Friday, May 13, 2011


It had been raining non-stop for days. Finally a break in the weather appeared... so the race was on, to cut the grass. It would be the first cutting of the season. Ankle deep, the job needed to get done before the rain started up again. Wouldn’t you know it, the lawnmower battery was dead. This meant I had to jumpstart it. To do that... I had to rearrange the cars in the driveway, so I could position one close enough to the lawnmower, which was buried inside the garage. I also needed to make room on that driveway apron, for the lawnmower... once it was ready to go. So I got in my STRATUS. This was the first time I’ve driven it since the automobile accident, a month or more ago. I hastily backed out of the driveway and pulled it into the grassy Boulevard, where we park during the summer, which is opposite my house. That’s when I got a funny feeling in the pit of my stomach. My tires had sunk into mud, about 8 inches deep. I couldn’t believe it. I wanted to scream. I guess I should have known better, because of the wet weather. That car must be jinxed? I left it there. No time for a hissy-fit. I’d deal with it after I got the battery of the lawnmower running. I used the van to jumpstart it. It took about 45 minutes to cut the grass, once the mower was up and running. Thank goodness our lawn wasn't as soft and muddy, as the Boulevard. With that job behind me... I needed to address the car in the mud, out there... before the thunderstorms rolled in, and made a bigger mess.
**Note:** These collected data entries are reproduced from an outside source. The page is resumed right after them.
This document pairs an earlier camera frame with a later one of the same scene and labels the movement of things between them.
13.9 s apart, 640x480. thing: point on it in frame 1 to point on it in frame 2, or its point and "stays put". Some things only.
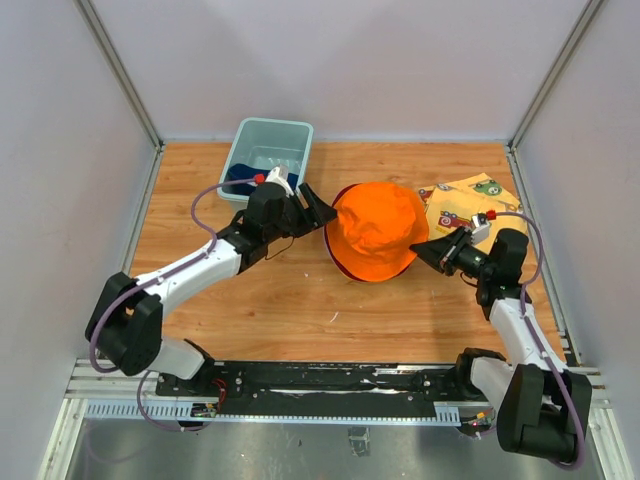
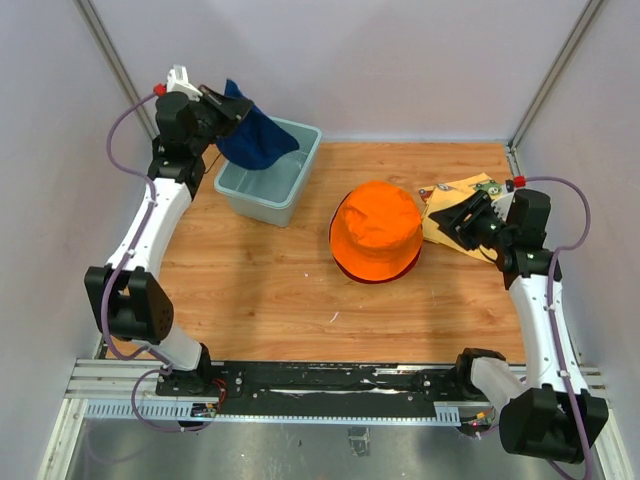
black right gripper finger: [439, 249] to [456, 216]
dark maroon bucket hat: [341, 193] to [371, 280]
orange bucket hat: [376, 224] stays put
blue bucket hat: [241, 172] to [254, 143]
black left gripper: [319, 212] to [231, 109]
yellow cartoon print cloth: [450, 207] stays put
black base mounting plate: [238, 388] stays put
I called AAA. They immediately sent someone here to tow the car back out to the street, where I could get traction. Thank goodness my membership covers such things. Car’s now gingerly sitting in the driveway, anticipating my next move. I’m NOT touching it. Too scared of what’ll happen next? Meanwhile, since I've made HUGE ruts in the Boulevard.... they are going to need to be filled in with topsoil and later, grass seed. Those bags of dirt and seed weigh 50 lbs. Not an easy task for this old timer. But one I'm going to have to tackle soon. It's always something.

Friday, May 6, 2011



I’m not a gambling woman. You won’t find me frequenting casinos or playing poker. Betting is out of my league, except for the occasional lottery ticket. No use throwing good money after bad. But three times a year… from the beginning of May until early June… we get a hankering for horses, at our house. This historic sport dominates our weekends. We become glued to the television set watching The Kentucky Derby, The Preakness and Belmont Stakes. You see horse racing is in my blood. My dear departed grandfather was more than familiar with a race track. He used to play the ponies, in years gone by. An admirable hobby. One of my earliest memories... is seeing him with a pencil, stuffed behind his ear, and a racing form in his hand. Just like him… my hubby and I try to pick the ponies, the day of the races. Instead of relying on the newspaper, like grandpa used to do… we scour the Internet looking for details on the horses, their owners, trainers and jockeys. We compile the data, print out the odds, and pick our favorites for the big day. We're in it, to WIN... but NO CASH exchanges hands. We do this for BRAGGING RIGHTS only. And we do it for FUN. On Derby Day, I follow tradition and wear a hat, downing a cocktail or two. But please... no Mint Julips, we hate them. Sorry Kentucky. During The Preakness, I lament about Black-Eyed Susans not really being in season. They use daisies with painted centers. My heart aches when I hear Maryland, My Maryland… it reminds me of home. Then, we anxiously wait to see the weathervane on top of the Old Clubhouse Replica, get painted with the winner’s colors. When The Belmont Stakes finally rolls around, a few weeks later... we already know... whether or not, there’s a contender for The Triple Crown. And we know... that this is the last leg of the season, for us... so we can’t help being a little melancholy, as we belt out the lyrics to New York, New York. This is it. Game On! “Start spreading the news”… “ To the VICTOR go the spoils“… to the LOSER… there’s always Horse Racing next year.